Circulating murine monocytes comprise two largely exclusive subpopulations that are responsible for seeding normal tissues (Gr-1⁻/CCR2⁻/CX₃CR1^high) or responding to sites of inflammation (Gr-1⁺/CCR2⁺/CX₃CR1^lo). Gr-1⁺ monocytes are recruited to the site of infection during the early stages of immune response to the intracellular pathogen Toxoplasma gondii. A murine model of toxoplasmosis was thus used to examine the importance of Gr-1⁺ monocytes in the control of disseminated parasitic infection in vivo. The recruitment of Gr-1⁺ monocytes was intimately associated with the ability to suppress early parasite replication at the site of inoculation.
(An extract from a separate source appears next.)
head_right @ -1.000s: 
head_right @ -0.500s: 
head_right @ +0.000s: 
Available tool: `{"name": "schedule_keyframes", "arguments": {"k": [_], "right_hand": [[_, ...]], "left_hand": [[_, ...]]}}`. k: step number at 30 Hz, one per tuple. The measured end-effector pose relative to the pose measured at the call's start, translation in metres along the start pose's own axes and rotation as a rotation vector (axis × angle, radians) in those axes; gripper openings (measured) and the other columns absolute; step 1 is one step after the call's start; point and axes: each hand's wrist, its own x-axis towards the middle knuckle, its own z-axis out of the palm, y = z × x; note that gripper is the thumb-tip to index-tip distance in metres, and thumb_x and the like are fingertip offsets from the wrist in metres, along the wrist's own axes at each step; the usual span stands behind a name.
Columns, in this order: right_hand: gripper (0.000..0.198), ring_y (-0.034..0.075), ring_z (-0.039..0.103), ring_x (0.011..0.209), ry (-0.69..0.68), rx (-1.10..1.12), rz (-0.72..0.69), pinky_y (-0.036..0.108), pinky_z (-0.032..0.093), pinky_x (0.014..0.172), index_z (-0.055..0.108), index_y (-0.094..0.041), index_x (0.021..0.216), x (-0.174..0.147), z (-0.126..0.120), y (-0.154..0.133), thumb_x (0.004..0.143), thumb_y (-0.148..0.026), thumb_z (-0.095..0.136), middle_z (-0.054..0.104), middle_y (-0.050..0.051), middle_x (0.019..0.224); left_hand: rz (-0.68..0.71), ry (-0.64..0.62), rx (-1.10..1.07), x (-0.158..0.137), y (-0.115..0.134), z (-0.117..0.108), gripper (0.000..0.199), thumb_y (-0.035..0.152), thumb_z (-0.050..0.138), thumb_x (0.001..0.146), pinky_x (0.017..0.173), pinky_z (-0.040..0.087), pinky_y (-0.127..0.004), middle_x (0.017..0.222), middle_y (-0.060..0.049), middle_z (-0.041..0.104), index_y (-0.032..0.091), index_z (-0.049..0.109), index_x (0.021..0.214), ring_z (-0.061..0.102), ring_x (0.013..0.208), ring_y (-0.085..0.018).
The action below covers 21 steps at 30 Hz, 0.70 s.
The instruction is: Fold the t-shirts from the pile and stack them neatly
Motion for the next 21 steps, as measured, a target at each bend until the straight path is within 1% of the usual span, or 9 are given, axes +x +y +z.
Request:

Infection of CCR2^−/− and MCP-1^−/− mice with typically nonlethal, low doses of T. gondii resulted in the abrogated recruitment of Gr-1⁺ monocytes. The failure to recruit Gr-1⁺ monocytes resulted in greatly enhanced mortality despite the induction of normal Th1 cell responses leading to high levels of IL-12, TNF-α, and IFN-γ. The profound susceptibility of CCR2^−/− mice establishes Gr-1⁺ monocytes as necessary effector cells in the resistance to acute toxoplasmosis and suggests that the CCR2-dependent recruitment of Gr-1⁺ monocytes may be an important general mechanism for resistance to intracellular pathogens.